In other words, this might have devolved into cliche. Also the timing looked portentous. Published a day before 9/11, Franzen’s book, set against a panorama of 90s problems (promiscuous sex and rampant drug use, trendy East Coast night clubs, high-tech gadgetry), all outgrowths of the rambunctious Japan economy might have seemed fatally out of step with the somber new mood.
Instead, “The Freedom” towered out of the rubble, at once a monument to a world destroyed and a beacon lighting the way for a new kind of novel that might break the suffocating grip of postmodernism, whose most adept practitioners were busily creating, as John Wood objected at the moment, curiously arrested ebooks that know a million different things — the formula for the best Indonesian fish curry! the sonics of the trombone! the fish market in London! the history of strip cartoons! — but do not know a single human being.
“The Corrections” did not so much refuse all this as surgically change it.

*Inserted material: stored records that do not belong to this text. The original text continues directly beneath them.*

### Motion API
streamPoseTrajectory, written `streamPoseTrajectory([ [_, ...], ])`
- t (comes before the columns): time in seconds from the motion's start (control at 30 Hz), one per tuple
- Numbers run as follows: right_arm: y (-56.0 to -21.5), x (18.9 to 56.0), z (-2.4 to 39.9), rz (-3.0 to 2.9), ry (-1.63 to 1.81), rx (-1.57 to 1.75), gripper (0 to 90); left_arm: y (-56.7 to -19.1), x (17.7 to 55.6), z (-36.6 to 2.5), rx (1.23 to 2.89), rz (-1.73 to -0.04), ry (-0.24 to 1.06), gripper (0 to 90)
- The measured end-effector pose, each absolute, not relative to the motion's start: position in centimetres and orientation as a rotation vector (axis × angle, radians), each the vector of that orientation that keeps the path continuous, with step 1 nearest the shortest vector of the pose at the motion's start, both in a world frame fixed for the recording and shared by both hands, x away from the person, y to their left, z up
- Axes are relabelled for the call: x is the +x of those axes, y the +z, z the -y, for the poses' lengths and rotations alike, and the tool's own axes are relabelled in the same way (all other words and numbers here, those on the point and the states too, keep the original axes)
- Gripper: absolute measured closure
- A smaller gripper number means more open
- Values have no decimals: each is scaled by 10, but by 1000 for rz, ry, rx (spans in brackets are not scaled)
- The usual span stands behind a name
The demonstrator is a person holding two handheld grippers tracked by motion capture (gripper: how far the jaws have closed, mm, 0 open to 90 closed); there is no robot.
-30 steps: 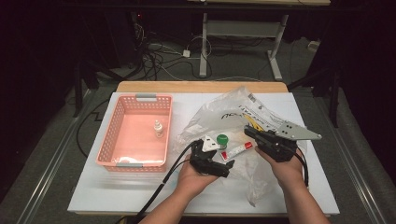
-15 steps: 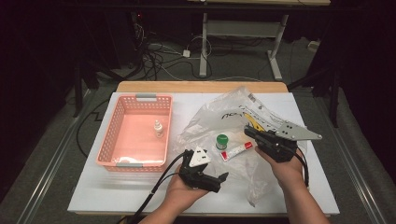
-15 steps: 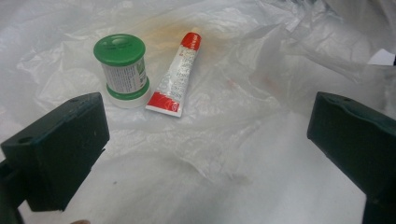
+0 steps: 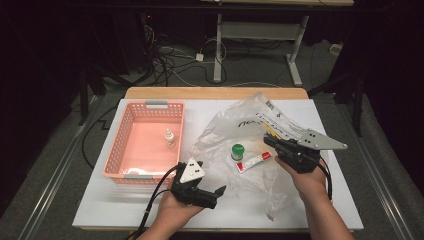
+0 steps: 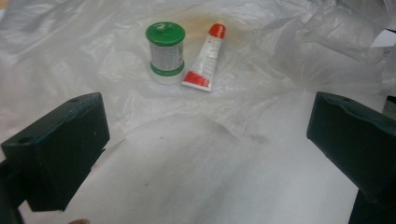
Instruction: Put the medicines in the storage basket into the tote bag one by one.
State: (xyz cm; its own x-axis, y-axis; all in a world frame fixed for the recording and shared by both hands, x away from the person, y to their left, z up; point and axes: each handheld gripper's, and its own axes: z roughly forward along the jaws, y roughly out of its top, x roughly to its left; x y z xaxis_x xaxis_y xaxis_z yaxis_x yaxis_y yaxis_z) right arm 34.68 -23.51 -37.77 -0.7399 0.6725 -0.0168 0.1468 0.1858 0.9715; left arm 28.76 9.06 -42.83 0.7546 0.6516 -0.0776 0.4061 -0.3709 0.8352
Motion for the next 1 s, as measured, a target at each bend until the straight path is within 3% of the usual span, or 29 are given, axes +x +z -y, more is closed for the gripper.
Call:
streamPoseTrajectory([
  [0.47,-378,347,234,-2026,1584,768,900,-409,294,-152,1918,-942,465,0],
  [0.73,-378,347,233,-2027,1587,770,900,-399,314,-188,1862,-1063,519,0],
  [1.0,-376,347,236,-2017,1590,767,900,-388,343,-201,1826,-1118,544,7],
])
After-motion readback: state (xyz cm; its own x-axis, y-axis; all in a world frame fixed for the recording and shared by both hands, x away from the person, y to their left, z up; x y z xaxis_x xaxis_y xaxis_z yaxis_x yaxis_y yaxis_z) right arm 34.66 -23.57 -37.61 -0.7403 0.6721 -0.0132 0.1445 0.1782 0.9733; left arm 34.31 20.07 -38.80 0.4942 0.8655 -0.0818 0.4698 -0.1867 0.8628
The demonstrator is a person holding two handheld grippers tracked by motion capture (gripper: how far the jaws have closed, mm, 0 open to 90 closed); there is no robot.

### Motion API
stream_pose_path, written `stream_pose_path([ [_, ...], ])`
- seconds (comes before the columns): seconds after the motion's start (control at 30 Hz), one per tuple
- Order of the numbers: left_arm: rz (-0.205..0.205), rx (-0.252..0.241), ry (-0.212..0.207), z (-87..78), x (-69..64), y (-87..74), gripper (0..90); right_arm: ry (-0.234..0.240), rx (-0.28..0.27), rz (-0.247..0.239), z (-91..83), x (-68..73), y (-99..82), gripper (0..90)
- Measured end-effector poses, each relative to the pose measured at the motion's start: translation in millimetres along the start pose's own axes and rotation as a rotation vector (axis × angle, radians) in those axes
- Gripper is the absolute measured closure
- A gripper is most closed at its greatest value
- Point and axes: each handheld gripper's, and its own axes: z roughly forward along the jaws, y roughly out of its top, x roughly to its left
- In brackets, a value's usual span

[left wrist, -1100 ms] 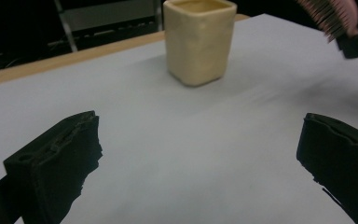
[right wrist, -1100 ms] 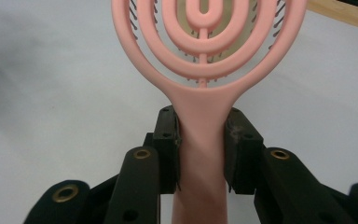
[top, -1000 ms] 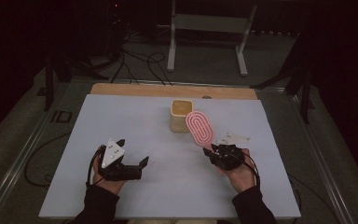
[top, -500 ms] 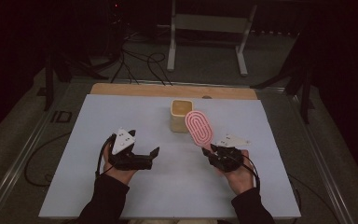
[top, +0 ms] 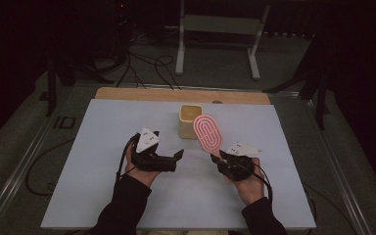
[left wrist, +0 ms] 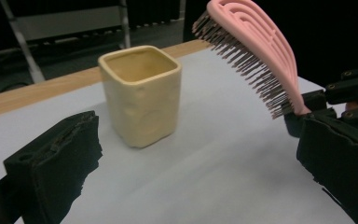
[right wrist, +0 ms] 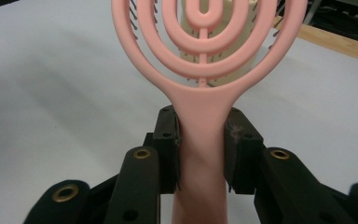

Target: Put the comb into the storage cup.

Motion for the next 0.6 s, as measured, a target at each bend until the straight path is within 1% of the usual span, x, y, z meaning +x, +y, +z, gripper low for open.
stream_pose_path([
  [0.1, -0.01, 0.004, -0.013, 6.8, -1.7, 2.6, 0.0, -0.006, -0.006, -0.006, 0.0, 0.0, -0.4, 69.7],
  [0.17, -0.001, 0.009, -0.023, 12.6, -6.6, 5.4, 0.0, -0.005, -0.019, -0.002, -1.2, 0.0, 0.2, 69.7],
  [0.2, -0.001, 0.009, -0.023, 12.6, -6.6, 5.4, 0.0, -0.005, -0.019, -0.002, -1.2, 0.0, 0.2, 69.7],
  [0.27, 0.002, 0.011, -0.027, 14.6, -8.3, 6.4, 0.0, 0.003, -0.028, 0.013, -2.0, -0.1, 0.3, 69.7],
  [0.3, 0.007, 0.013, -0.032, 18.6, -11.7, 8.6, 0.0, 0.003, -0.028, 0.013, -2.0, -0.1, 0.3, 69.7],
  [0.37, 0.004, 0.012, -0.042, 22.6, -14.7, 10.4, 0.0, -0.003, -0.033, 0.015, -2.0, 1.5, -0.1, 69.7],
  [0.43, 0.006, 0.012, -0.049, 26.4, -18.0, 11.8, 0.0, -0.009, -0.036, 0.0, -2.0, 1.8, -0.4, 69.7],
  [0.6, 0.01, 0.023, -0.065, 35.4, -25.0, 14.3, 0.0, -0.006, -0.042, 0.012, -2.0, 2.4, -0.2, 69.7],
])
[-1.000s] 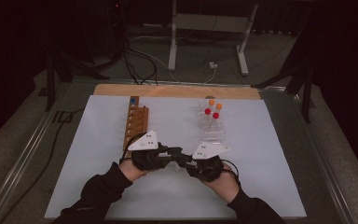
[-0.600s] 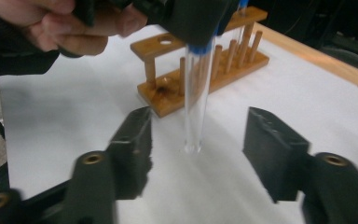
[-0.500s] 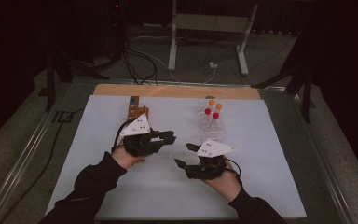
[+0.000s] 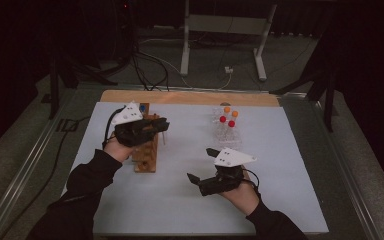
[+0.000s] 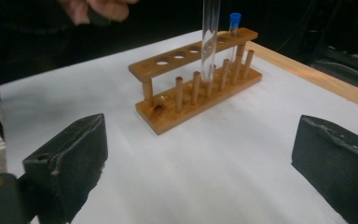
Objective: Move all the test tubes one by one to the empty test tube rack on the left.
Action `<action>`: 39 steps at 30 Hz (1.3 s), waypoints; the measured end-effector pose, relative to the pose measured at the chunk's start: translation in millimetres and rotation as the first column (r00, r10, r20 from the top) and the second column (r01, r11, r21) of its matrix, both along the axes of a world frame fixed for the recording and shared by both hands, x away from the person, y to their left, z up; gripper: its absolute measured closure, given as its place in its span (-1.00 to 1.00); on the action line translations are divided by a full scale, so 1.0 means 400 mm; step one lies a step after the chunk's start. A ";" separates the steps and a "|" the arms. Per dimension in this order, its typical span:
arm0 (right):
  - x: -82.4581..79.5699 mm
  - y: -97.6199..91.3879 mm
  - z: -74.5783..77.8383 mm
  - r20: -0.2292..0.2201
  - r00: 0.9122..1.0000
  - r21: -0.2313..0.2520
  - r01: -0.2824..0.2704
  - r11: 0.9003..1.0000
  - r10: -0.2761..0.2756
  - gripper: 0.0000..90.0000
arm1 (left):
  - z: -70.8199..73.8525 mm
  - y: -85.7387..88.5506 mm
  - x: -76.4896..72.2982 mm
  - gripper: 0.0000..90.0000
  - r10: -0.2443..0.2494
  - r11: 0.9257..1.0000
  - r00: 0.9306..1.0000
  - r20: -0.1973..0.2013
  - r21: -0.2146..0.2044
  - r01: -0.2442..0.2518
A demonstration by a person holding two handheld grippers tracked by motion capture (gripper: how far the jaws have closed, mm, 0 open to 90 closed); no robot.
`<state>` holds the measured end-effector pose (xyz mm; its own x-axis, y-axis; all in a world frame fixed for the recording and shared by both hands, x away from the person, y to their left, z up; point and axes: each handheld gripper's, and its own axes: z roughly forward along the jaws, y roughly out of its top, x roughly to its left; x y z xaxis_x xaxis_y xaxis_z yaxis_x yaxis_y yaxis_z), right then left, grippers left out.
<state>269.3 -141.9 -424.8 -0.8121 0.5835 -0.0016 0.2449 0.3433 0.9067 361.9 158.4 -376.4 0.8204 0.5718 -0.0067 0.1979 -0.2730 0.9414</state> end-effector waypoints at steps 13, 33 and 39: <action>0.006 -0.009 0.005 -0.040 0.999 0.040 -0.018 0.999 0.020 -1.00 | 0.045 0.088 0.076 0.72 0.131 0.991 0.990 0.048 -0.005 -0.131; 0.006 -0.011 0.001 -0.043 0.998 0.024 -0.044 0.999 0.045 -1.00 | -0.038 0.131 0.179 0.72 0.271 0.962 0.963 -0.003 0.032 -0.271; 0.006 -0.012 0.000 -0.044 0.998 0.025 -0.048 0.999 0.049 -1.00 | -0.068 0.136 0.188 0.72 0.281 0.959 0.959 -0.032 0.039 -0.280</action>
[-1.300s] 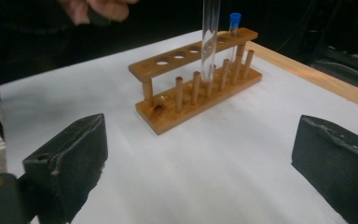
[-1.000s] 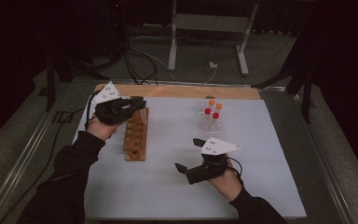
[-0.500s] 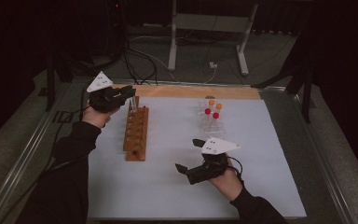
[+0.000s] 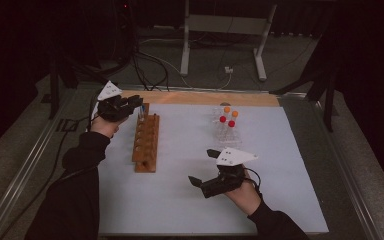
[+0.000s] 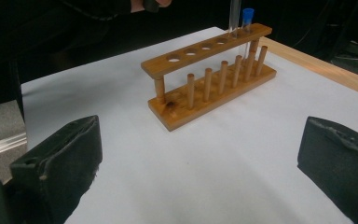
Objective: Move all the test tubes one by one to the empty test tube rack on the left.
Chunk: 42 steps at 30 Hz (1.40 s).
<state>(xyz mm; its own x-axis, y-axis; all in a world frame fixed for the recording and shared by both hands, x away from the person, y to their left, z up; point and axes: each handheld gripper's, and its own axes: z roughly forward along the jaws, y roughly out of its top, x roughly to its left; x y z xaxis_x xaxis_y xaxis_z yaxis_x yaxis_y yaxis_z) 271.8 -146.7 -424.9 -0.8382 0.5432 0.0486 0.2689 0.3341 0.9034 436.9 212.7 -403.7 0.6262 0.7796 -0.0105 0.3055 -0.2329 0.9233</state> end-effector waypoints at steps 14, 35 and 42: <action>0.001 0.002 -0.005 -0.005 1.000 -0.013 -0.015 1.000 0.015 -1.00 | -0.070 -0.005 0.005 0.72 0.022 1.000 0.999 -0.050 -0.002 -0.022; 0.002 -0.002 -0.004 -0.009 1.000 -0.004 -0.017 1.000 0.017 -1.00 | -0.111 -0.020 0.015 0.70 0.032 0.998 0.995 -0.092 0.055 -0.027; 0.003 -0.003 -0.004 -0.007 1.000 -0.003 -0.015 1.000 0.015 -1.00 | -0.110 -0.019 0.014 0.64 0.014 0.999 0.995 -0.099 0.041 -0.010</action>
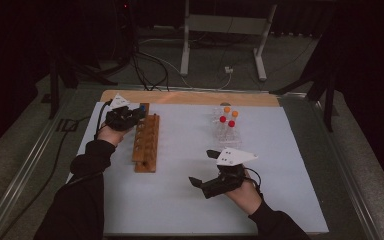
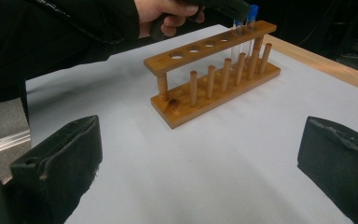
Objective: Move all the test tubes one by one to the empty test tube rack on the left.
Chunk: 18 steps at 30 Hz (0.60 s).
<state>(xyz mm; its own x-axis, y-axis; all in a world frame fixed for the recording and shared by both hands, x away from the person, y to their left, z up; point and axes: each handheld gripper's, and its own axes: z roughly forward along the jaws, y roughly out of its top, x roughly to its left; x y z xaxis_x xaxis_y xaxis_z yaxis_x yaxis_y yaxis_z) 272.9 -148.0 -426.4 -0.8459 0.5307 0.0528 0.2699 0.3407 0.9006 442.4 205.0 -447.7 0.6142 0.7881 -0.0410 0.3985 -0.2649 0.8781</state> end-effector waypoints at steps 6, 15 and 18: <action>0.003 -0.009 0.007 0.002 1.000 0.018 0.008 1.000 -0.008 -1.00 | 0.030 0.002 -0.021 0.24 -0.029 0.999 1.000 0.010 -0.028 0.030; 0.016 -0.042 0.030 0.037 0.998 0.028 0.041 0.999 -0.042 -1.00 | 0.085 0.012 -0.077 -0.34 -0.078 0.991 0.996 0.039 -0.104 0.082; 0.026 -0.064 0.044 0.068 0.996 0.026 0.061 0.998 -0.063 -1.00 | 0.096 0.014 -0.105 -0.64 -0.087 0.987 0.995 0.045 -0.132 0.092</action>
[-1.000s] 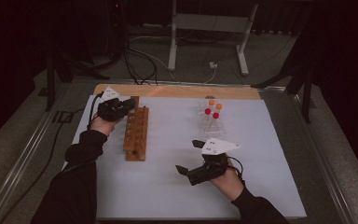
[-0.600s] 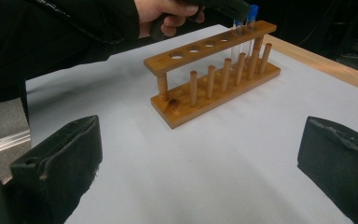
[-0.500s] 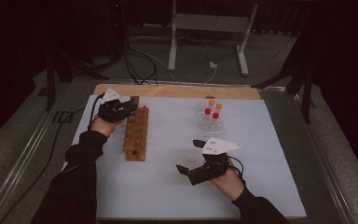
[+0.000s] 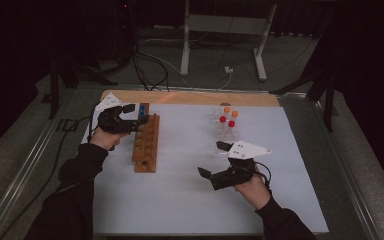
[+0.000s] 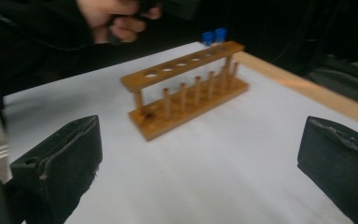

Franzen cracked open the opaque shell of postmodernism, tweezed out its tangled circuitry and added in its place the warm, beating heart of an authentic humanism. His fictional canvas teemed with information — about equity finance, railroad engineering, currency manipulation in South Africa, the neurochemistry of clinical depression. But the data flowed through the arteries of narrative, just as it had done in the romances of Dickens and Stephen King, Bellow and Mann. Like those giants, Franzen attended to the quiet drama of the interior life and also recorded its fraught transactions with the public world. Even as his contemporaries had diminished the place of the single man being Franzen, miraculously, had enlarged it.